== WORK TO COMPLETE ==
Your task is to copy the stretch of lines in the records below that begins with the line containing "translucent glow stick: moved" and ends with the line containing "white backdrop curtain: stayed", exactly as written, with nothing added.

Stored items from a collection
-- Opening Marker --
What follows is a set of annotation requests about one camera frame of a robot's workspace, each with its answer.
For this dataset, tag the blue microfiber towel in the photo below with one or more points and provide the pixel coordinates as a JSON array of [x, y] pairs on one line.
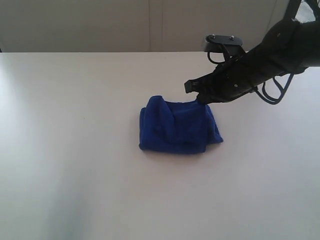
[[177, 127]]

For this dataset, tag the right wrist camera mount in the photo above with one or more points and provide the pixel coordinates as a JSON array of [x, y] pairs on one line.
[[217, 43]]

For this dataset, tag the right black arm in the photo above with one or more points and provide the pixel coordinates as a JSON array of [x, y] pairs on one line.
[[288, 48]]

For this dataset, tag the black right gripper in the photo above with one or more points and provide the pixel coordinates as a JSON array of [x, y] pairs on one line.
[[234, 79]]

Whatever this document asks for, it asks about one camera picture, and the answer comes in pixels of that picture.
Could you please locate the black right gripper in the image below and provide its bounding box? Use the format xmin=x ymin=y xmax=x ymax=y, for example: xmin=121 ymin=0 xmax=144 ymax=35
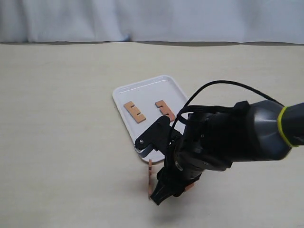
-- Closing Marker --
-- Opening Marker --
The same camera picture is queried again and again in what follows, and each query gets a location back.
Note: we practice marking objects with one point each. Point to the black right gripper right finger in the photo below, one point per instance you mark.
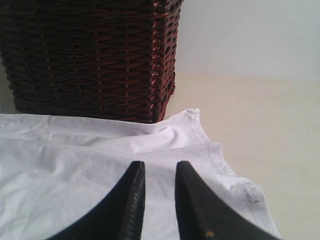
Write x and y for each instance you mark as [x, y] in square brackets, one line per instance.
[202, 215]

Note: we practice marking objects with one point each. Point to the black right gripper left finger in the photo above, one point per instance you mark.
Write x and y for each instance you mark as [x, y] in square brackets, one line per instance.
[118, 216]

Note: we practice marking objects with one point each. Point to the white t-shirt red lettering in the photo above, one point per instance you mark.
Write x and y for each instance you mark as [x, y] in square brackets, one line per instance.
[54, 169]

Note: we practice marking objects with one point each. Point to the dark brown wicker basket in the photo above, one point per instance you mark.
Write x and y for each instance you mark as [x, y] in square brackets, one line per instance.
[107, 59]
-- Closing Marker --
-- Opening Marker --
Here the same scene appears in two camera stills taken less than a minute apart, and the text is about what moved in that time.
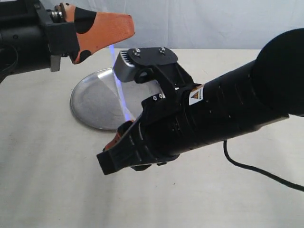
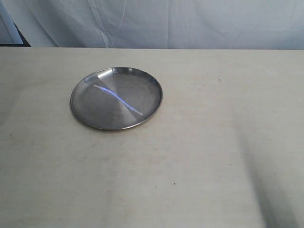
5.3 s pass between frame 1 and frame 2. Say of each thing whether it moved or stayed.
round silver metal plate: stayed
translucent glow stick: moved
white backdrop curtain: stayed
-- Closing Marker --
== RESULT FOR THIS EXERCISE ==
translucent glow stick: moved
white backdrop curtain: stayed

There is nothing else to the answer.